Thümena dokumentiert alle Verhaltensmuster: ein Staunen, eine Bewunderung, eine Neugierde, aber auch Ablehnung, Unsicherheit, Entsetzen. Der provisorischen Ästhetik der DV-Kamera entspricht dabei das Provisorische jeder Entscheidung - es gibt keine Handlungs- und Gebrauchsanleitung für das Leben, für das sich Lea, Thomas und Yann entschieden haben.
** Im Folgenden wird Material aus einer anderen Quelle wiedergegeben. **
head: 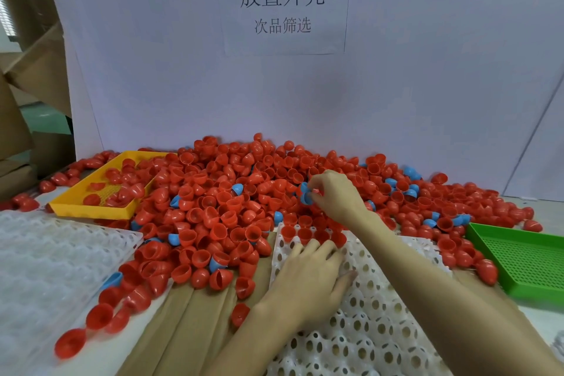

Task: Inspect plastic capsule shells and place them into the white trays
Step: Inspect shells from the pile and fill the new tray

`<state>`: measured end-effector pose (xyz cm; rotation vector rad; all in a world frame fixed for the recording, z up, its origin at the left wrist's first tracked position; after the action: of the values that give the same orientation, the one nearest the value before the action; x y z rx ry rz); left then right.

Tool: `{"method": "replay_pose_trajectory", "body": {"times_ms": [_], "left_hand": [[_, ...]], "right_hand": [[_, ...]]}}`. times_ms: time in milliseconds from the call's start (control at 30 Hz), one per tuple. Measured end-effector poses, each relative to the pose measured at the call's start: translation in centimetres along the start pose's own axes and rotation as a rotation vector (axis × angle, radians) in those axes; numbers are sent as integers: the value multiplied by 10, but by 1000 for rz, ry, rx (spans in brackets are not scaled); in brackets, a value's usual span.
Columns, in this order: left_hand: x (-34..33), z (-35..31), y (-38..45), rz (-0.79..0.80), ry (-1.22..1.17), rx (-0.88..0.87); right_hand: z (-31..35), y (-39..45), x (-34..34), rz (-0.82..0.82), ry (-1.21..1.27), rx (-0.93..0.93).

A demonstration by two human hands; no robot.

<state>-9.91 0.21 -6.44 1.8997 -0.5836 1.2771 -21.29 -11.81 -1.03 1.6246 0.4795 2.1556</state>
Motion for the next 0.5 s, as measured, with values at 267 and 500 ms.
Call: {"method": "replay_pose_trajectory", "body": {"times_ms": [267, 500], "left_hand": [[56, 6, -3, -496, -246, 123], [55, 5, -3, -473, -447, 86]], "right_hand": [[-12, -71, 77, 14, 634, -138], [-22, -134, 84, 169, 650, -212]]}}
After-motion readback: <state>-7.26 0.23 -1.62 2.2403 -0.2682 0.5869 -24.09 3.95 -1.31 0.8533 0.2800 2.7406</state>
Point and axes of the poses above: each hand's wrist, its own y-axis towards the middle knuckle, its own x-axis out of the back of the hand, z = x × y, the point moved 8 cm from there along y, towards the middle knuckle, and after that the axes turned 7 degrees about -z, right-handed, at the moved point
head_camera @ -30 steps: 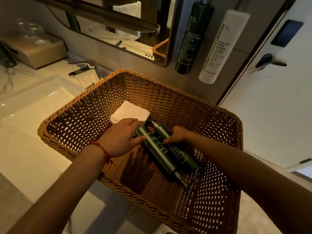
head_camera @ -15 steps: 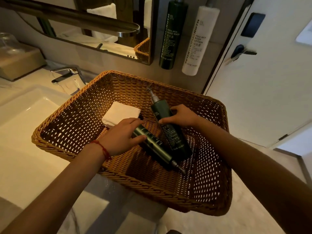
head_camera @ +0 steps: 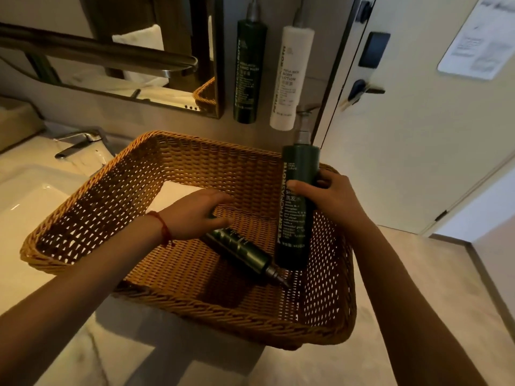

Ein Koffer voll Affenfleisch

Deshalb ist auch der Kommentar aus dem Off ein wichtiges filmisches Element, in dem Thümena seine eigenen Überlegungen, manchmal aber auch seinen Zorn und sein Unverständnis dokumentiert. Köstlich etwa die Passagen, in dem Thümena einen Koffer voll Affenfleisch nach Zürich importiert (hoffentlich kriegt er dafür nicht auch noch nachträglich eine Busse) und seiner Wut über die ausgelaufenen Plastiktüten freien Lauf lässt («Können die sich nicht mal gescheite Plastiksäcke leisten?!»). Jean-Stéphane Bron, ein Regiekollege Thümenas, hat den Film wohlwollend als «politisch unkorrekt» bezeichnet, tatsächlich aber wirft «Ma famille africaine» solche Zuordnungen über den Haufen, indem er einen Bogen von der jeweiligen ethnischen Projektion - «sie hielt ihn bei ihrer ersten Begegnung für einen Pornoregisseur, er sie für eine Prostituierte» - zu einer gelebten Wirklichkeit nachzeichnet. Und dabei ist der Film in keiner Sequenz so naiv, wie es seine einfache Machart anzudeuten scheint. «Ma famille africaine» ist eine hochintelligente, radikal subjektive und deshalb oft auch komische Reflexion darüber, was es heisst, eine Familie zu sein.

«Ma famille africaine». CH 2004. Regie: Thomas Thümena. Ab 10.2. in Deutschschweizer Kinos.